**REQUIREMENT**
Which lines in the data below contain the word "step"? Return each of them.

**SOURCE MATERIAL**
-----

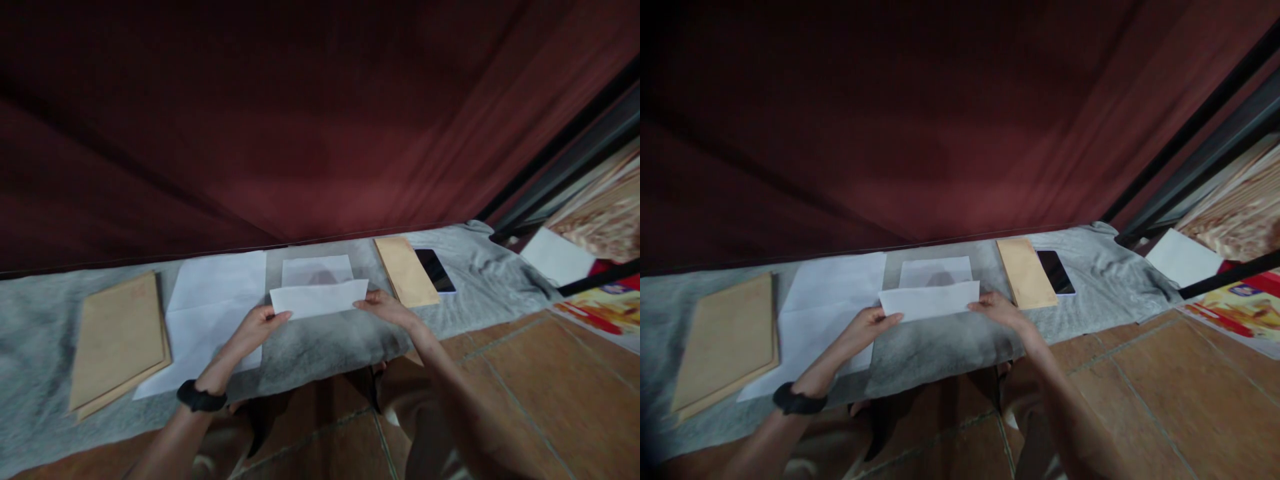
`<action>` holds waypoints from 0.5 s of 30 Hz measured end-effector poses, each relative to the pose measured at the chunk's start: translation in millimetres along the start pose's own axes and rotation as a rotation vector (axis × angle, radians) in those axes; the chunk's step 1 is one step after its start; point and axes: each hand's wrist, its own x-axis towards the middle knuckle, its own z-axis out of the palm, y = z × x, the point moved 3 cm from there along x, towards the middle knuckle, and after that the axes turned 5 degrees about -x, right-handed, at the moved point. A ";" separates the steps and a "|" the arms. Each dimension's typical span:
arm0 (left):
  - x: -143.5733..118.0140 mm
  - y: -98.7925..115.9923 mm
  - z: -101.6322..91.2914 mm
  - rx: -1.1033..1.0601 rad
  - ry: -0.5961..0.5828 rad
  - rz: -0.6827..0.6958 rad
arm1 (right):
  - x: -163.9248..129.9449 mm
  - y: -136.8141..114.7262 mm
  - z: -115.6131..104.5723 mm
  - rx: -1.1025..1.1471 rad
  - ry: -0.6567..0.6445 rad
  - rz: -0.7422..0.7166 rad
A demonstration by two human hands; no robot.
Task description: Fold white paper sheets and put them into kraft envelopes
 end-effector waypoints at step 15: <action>31.0 15.2 6.4 0.263 0.472 0.017 | 38.9 -10.6 11.1 -0.227 0.292 0.136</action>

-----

**EXPECTED OUTPUT**
`<action>` holds waypoints from 0.5 s of 30 Hz measured end-effector poses, each relative to the pose measured at the chunk's start: translation in millimetres along the start pose's own axes and rotation as a rotation vector (axis × angle, radians) in those axes; the chunk's step 1 is one step after its start; point and axes: each hand's wrist, its own x-axis towards the middle knuckle, its own z-axis out of the palm, y = z × x, the point moved 3 cm from there along x, towards the middle knuckle, and after that the axes turned 5 degrees about -x, right-handed, at the moved point. A ";" separates the steps and a "|" the arms. Each dimension's typical span:
 end-effector waypoints at step 15: <action>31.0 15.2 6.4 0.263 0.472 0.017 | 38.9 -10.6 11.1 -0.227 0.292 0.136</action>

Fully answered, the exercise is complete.